The span to copy runs from the line containing "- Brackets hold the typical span" to the last line below. Copy it exactly, with nothing else.

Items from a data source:
------

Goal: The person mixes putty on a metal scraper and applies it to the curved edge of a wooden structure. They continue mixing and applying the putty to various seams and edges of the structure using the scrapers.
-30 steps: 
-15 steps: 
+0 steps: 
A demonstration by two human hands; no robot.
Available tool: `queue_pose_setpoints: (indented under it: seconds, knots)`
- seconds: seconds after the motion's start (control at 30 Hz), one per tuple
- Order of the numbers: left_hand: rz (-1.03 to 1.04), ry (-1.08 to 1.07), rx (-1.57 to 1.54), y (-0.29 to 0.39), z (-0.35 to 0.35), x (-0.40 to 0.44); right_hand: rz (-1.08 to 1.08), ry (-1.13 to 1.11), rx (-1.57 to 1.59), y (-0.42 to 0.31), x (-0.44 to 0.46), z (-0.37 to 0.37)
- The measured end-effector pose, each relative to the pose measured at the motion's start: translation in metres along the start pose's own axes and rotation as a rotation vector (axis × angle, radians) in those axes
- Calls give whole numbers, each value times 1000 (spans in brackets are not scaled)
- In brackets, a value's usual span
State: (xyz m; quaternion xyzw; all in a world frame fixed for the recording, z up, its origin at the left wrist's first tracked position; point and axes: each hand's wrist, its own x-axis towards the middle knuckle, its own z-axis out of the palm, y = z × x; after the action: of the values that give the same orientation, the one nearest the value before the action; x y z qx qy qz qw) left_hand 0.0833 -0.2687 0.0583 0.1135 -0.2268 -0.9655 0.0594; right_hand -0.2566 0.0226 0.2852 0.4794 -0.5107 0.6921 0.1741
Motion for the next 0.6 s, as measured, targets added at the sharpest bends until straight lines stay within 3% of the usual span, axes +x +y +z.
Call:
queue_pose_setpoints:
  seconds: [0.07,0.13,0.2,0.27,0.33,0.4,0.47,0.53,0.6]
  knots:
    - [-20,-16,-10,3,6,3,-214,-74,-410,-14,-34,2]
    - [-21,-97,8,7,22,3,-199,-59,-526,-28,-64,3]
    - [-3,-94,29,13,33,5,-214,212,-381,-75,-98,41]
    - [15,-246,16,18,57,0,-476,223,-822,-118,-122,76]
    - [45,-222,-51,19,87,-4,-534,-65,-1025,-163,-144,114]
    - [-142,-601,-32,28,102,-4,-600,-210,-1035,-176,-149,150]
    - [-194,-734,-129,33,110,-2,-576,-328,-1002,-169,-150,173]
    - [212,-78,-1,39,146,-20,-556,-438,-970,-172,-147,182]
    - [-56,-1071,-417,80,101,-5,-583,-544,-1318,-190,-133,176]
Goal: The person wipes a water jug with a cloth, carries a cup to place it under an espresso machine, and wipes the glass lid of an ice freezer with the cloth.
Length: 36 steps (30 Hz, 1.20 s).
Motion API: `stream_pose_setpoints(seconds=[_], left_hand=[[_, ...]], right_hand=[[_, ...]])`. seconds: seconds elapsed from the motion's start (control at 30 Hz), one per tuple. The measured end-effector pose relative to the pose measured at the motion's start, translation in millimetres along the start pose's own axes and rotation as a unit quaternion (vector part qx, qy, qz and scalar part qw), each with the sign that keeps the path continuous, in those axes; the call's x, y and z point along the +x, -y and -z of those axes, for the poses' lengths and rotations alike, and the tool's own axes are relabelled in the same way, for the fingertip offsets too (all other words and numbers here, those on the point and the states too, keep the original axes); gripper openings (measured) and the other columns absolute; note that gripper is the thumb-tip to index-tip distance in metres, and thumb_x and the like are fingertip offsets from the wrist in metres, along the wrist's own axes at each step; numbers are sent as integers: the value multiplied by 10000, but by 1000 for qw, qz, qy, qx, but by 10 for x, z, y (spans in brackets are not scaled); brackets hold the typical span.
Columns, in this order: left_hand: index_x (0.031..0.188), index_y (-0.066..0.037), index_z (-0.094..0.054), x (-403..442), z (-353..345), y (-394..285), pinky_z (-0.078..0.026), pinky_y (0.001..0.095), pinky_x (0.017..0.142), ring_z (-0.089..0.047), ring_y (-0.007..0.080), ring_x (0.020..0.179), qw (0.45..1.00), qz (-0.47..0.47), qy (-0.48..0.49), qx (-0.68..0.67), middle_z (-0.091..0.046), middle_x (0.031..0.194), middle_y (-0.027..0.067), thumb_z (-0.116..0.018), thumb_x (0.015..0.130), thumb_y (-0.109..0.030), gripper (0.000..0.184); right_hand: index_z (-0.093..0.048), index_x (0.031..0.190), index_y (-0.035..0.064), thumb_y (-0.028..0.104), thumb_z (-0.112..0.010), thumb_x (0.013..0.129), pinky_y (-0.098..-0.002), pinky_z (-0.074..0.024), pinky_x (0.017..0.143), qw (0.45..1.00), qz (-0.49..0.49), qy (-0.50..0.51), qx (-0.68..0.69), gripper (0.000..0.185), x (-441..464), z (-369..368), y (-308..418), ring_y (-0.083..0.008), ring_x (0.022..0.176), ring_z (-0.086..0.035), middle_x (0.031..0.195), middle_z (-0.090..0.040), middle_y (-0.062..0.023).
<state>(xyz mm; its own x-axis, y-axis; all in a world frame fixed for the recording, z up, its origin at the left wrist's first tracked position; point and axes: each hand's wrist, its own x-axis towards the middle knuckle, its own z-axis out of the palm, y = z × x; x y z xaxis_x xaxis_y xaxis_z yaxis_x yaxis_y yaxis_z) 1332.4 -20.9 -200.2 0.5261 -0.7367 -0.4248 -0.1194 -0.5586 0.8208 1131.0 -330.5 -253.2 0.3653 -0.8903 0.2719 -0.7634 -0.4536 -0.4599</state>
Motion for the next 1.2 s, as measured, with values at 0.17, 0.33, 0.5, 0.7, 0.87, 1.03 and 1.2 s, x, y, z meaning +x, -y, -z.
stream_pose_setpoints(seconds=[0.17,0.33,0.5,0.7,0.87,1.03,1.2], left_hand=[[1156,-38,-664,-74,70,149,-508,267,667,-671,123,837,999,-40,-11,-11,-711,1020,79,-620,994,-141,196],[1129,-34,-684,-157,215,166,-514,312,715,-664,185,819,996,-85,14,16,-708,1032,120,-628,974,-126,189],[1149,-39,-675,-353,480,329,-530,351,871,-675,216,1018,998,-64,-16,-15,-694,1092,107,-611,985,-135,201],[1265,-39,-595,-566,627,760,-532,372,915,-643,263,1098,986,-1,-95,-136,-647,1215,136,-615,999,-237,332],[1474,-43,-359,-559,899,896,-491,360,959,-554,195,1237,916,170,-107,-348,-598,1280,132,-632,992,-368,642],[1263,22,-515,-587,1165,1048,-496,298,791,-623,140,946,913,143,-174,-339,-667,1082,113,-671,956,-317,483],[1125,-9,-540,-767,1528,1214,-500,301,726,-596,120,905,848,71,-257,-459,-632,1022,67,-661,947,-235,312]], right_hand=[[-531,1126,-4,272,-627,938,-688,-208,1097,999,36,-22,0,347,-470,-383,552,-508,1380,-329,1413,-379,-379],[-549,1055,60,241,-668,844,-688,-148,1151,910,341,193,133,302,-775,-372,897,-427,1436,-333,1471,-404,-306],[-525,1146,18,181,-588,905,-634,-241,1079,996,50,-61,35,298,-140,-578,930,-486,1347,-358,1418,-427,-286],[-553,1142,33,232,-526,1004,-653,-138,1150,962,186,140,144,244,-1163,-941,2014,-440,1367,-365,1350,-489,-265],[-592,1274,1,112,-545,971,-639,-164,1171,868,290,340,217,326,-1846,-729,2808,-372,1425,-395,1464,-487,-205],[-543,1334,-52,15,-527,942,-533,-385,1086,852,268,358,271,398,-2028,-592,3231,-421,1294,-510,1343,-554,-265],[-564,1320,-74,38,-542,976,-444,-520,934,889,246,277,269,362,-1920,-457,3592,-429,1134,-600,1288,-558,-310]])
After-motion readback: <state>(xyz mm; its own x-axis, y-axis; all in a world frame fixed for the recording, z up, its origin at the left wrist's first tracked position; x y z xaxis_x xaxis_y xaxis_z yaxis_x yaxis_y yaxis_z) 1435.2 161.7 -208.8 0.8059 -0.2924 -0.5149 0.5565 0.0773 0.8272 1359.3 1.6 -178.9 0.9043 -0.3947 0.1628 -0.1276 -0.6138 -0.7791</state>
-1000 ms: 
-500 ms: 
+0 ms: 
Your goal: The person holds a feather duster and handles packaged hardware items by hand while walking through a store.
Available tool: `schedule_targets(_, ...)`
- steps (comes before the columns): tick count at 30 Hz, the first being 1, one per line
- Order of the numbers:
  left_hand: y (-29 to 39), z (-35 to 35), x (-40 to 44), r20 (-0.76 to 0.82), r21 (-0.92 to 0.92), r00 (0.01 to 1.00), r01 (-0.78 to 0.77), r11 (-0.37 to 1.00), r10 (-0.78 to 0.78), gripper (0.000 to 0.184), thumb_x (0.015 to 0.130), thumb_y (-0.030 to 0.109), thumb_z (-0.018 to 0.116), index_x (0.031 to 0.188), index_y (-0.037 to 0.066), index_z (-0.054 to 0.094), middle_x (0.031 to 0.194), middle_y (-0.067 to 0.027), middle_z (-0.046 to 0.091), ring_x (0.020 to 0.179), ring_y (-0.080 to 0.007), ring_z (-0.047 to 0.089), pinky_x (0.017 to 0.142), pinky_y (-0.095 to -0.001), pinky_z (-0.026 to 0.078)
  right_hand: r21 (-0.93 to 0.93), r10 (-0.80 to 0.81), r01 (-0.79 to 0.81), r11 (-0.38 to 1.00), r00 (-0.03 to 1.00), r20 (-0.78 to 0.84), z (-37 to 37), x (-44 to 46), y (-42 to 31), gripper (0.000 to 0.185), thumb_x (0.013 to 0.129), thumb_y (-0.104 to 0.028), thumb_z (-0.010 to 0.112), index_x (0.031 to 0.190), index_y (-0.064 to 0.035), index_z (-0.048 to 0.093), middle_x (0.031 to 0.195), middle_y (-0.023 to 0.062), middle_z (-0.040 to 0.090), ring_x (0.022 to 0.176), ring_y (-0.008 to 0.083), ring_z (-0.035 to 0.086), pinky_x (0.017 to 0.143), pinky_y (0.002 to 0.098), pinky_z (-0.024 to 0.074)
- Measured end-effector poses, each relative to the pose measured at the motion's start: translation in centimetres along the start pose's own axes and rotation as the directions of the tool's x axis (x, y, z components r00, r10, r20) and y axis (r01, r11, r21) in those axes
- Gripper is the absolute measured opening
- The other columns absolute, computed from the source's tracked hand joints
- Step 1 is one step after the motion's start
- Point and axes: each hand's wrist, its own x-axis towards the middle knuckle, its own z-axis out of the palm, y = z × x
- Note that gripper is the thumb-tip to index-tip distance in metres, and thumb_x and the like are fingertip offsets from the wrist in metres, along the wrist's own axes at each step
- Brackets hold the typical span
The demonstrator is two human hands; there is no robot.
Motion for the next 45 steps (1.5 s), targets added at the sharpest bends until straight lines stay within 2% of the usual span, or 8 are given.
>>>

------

• **EXERCISE SOLUTION**
- Brackets hold the typical span
The demonstrator is two human hands; there is no robot.
Motion for the next 45 steps (1.5 s), targets added at the sharpest bends until straight lines stay within 2% of the usual span, or 8 are given.
>>>

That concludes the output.